- STORED DATA:

__________________________________________________

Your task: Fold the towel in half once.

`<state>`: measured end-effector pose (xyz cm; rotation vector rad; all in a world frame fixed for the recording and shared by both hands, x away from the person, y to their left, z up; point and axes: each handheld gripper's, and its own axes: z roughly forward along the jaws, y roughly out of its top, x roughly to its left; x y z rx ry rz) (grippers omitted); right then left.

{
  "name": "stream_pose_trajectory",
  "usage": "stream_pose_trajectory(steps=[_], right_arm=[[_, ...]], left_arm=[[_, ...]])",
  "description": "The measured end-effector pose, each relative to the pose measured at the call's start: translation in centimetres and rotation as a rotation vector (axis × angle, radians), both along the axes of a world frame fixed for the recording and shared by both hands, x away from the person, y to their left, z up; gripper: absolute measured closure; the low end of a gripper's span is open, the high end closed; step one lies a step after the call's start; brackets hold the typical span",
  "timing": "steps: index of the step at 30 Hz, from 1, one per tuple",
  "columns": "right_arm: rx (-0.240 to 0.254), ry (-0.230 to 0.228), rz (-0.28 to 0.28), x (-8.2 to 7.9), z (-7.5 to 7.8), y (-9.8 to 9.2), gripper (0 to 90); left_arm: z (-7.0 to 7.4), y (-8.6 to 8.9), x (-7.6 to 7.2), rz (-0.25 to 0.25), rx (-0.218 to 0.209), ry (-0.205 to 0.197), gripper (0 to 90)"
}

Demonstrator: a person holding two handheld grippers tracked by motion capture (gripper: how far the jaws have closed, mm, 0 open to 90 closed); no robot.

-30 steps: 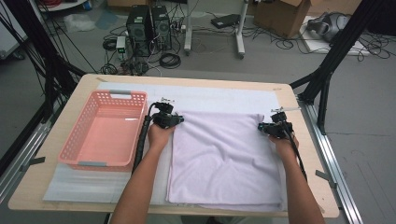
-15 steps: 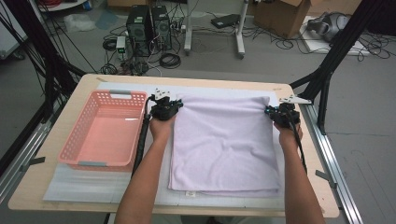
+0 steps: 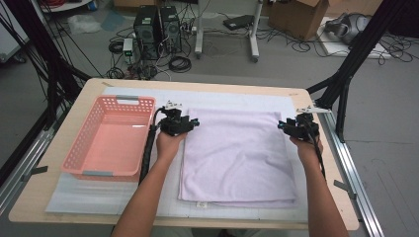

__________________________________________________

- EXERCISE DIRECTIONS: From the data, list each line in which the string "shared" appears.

- OUTPUT FOR THIS EXERCISE:
`<state>`: measured end-effector pose (xyz cm; rotation vector rad; all in a world frame fixed for the recording and shared by both hands, x away from the person, y to their left, z up; point and axes: each handheld gripper's, and its own axes: z roughly forward along the jaws, y roughly out of its top, x roughly to its left; x y z rx ry rz) (grippers omitted); right then left.
  "description": "The measured end-effector pose, each relative to the pose measured at the call's start: translation in centimetres and rotation as a rotation vector (axis × angle, radians), both along the axes of a world frame fixed for the recording and shared by both hands, x away from the person, y to their left, z up; gripper: absolute measured closure; the low end of a gripper's span is open, the high end closed; step one lies a step after the call's start; brackets hold the typical span",

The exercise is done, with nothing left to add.